The Concept
An undercurrent of dark humor runs throughout
subUrbia, percolating up into the bleak, stifling reality of Burnfield,
and the players' sincerity and total believability infuse the drama with
warmth, passion and genuine hilarity. As the remorselessly evil antagonist
Tim, Nicky Katt absolutely seethes hatred and bitterness, but the audience
can't help but laugh at his hideously caustic venom and dark-as-hell aura
(until, of course, it ceases to be funny and proceeds to terrify). Similarly,
the grindingly terrible "performance art" that Sooze inflicts
upon her friends (brilliantly executed by Amie Carey), along with Pony's
abysmal attempts at pop-music, invoke the same sort of laugh-to-keep-from-screaming
gut-reaction. Parker Posey is subtly fantastic as Erica, the leather-clad,
cell-phone-grubbing embodiment of the L.A. "hot, hip" stereotype,
while Steve Zahn, as the budding videographer and future cirrhosis patient
of the bunch, delivers such a flawlessly plastered performance throughout,
that unless he actually WAS drunk, he deserves an Oscar. And the prematurely-jaded
rhetoric that Jeff spouts rings with a perfect mix of muddled logic and
inspired clarity; overflowing with potential, but trapped by circumstance.

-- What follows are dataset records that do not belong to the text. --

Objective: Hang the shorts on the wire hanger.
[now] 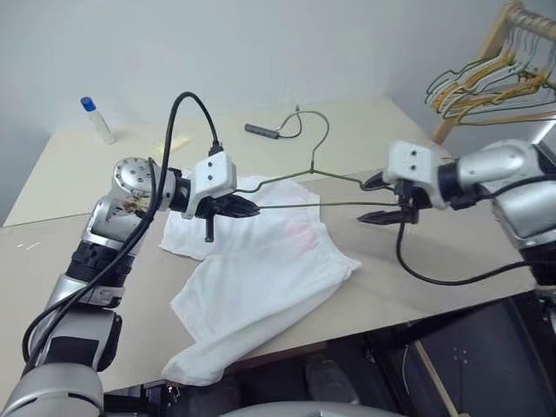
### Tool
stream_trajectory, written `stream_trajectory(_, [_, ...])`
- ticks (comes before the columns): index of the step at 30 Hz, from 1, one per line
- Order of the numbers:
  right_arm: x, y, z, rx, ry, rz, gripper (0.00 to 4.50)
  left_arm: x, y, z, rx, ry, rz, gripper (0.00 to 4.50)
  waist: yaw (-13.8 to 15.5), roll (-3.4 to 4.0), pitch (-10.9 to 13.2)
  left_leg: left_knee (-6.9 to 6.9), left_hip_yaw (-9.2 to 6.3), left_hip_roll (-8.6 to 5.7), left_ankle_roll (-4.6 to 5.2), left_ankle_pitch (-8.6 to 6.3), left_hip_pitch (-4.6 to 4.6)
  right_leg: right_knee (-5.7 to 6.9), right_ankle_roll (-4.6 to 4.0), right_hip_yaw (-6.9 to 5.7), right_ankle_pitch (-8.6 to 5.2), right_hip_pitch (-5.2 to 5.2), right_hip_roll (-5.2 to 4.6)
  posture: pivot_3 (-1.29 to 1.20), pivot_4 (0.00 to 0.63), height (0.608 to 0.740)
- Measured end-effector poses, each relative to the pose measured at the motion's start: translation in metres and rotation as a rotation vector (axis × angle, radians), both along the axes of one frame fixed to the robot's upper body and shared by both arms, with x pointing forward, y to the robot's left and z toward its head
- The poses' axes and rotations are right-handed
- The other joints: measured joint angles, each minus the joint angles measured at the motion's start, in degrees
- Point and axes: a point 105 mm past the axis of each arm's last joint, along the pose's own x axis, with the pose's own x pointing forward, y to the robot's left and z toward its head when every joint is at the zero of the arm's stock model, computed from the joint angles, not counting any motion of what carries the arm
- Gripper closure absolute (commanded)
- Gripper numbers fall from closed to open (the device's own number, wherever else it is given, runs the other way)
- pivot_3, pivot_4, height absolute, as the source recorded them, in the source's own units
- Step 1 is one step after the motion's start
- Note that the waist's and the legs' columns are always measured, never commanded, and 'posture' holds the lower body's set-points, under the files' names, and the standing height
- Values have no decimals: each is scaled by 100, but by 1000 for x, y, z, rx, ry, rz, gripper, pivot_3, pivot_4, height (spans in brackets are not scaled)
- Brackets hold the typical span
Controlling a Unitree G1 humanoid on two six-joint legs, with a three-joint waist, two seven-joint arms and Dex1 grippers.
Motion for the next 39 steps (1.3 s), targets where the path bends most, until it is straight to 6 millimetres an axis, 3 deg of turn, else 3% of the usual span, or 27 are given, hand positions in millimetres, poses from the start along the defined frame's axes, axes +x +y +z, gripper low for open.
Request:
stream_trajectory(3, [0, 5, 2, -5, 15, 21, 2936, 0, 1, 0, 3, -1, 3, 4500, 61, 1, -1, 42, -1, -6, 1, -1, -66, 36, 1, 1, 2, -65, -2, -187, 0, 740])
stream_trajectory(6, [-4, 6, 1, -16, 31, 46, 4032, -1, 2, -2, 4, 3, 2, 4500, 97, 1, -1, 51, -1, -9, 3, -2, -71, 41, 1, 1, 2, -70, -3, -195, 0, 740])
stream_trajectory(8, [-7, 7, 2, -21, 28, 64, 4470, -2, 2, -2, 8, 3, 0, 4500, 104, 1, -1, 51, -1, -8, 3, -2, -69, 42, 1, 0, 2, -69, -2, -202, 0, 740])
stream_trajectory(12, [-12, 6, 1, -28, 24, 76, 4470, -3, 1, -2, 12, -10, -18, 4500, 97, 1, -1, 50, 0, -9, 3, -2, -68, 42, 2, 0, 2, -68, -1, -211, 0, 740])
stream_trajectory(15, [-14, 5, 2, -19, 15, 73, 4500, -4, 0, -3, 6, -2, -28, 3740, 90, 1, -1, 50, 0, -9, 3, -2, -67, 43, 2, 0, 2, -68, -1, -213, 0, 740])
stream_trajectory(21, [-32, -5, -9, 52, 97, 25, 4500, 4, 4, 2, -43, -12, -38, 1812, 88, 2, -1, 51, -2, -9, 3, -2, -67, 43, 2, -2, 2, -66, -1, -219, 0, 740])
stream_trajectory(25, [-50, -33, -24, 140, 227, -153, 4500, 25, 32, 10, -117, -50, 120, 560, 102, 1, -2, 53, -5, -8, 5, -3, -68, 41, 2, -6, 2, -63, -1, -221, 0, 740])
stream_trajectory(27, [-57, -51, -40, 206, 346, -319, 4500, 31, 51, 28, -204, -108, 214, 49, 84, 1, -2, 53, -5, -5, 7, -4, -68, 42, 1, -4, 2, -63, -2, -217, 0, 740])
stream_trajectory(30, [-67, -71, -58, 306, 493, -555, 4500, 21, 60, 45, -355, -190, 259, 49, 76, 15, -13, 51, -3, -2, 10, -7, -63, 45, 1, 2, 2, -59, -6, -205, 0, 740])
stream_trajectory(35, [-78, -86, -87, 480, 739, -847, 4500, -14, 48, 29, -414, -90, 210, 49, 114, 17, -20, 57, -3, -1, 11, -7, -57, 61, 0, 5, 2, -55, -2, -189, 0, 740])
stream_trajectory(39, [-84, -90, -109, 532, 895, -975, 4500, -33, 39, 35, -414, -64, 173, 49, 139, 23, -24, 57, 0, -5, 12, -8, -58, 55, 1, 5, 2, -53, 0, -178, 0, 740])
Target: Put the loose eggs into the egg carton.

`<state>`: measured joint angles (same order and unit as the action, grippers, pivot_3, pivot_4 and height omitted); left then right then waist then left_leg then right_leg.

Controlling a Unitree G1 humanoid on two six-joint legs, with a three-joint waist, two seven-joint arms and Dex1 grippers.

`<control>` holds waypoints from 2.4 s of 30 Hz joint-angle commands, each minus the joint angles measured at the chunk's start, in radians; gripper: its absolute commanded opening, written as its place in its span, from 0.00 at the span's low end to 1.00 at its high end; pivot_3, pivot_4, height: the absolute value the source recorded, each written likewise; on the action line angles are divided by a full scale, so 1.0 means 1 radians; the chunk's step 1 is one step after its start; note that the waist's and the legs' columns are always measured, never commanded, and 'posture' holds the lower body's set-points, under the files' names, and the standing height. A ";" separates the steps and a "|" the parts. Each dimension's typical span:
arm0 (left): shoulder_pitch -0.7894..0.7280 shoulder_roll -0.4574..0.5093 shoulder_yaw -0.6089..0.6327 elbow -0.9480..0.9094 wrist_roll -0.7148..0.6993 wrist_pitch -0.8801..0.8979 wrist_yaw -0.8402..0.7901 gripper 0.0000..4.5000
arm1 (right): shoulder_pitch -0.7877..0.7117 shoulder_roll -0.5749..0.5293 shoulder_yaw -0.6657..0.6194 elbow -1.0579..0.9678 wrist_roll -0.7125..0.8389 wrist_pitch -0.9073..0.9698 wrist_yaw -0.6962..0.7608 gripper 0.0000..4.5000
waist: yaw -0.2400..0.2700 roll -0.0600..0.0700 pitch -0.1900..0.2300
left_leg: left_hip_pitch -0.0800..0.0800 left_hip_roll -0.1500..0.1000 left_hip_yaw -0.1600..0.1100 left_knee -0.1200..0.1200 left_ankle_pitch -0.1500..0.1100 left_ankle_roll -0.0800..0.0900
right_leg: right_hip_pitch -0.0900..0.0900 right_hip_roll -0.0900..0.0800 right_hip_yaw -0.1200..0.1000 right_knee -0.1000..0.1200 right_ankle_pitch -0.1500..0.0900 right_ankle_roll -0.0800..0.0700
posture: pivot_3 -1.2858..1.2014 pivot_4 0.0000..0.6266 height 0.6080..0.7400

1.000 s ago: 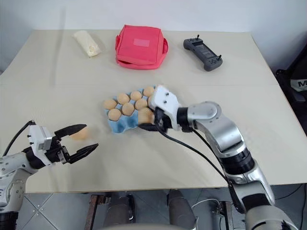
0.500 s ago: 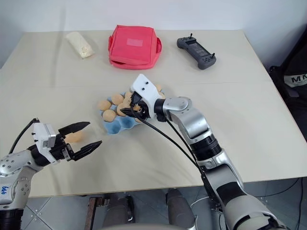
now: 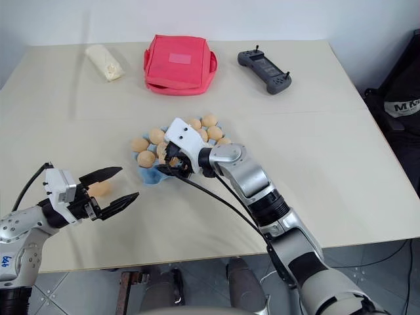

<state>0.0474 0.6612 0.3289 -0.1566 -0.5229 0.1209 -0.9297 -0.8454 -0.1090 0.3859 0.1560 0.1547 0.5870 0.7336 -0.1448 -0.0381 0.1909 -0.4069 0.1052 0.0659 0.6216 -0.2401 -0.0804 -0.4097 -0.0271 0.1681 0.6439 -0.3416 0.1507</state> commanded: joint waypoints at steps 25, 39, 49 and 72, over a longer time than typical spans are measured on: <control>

Perhaps the story's theme is best personified by Dina Spybey, who excels
in the quiet, unobtrusive yet pivotal role of Bee-Bee. Overwhelmed by situations
that we're only allowed to glimpse, consumed with dread and defeated by the seeming happiness,
hopefulness, potential and success of those around her, Bee-Bee collapses
beneath the weight of it all, and in her downfall, we see the cumulative
effect that life in this concretized nether-world can have, and the razor's-edge
on which all of these characters live.
But as Spybey notes, there is hope in even the darkest corners of subUrbia. "Everyone in their own way is trying to make themselves a better person," she says, and it is in that striving that meaning can be found. "That's what Bee-Bee is doing in the beginning - she's trying to better herself, to be a nurse, to help people. When that doesn't work for her she tries to find another way to escape, to ascend from this gray existence."
It's that perpetual tension between success and failure, contentment and despair that permeates subUrbia, challenging the characters to find their purpose, their calling, their reason to get out of bed in the morning. And for Jeff, our surrogate presence, it's also a matter of finding a way to cope without sacrificing those things that provide a sense of meaning.
"Jeff is trying to hang onto some of that idealism," Bogosian explains. "He's trying to find a way to be as idealistic as possible in an increasingly callow and commercial world."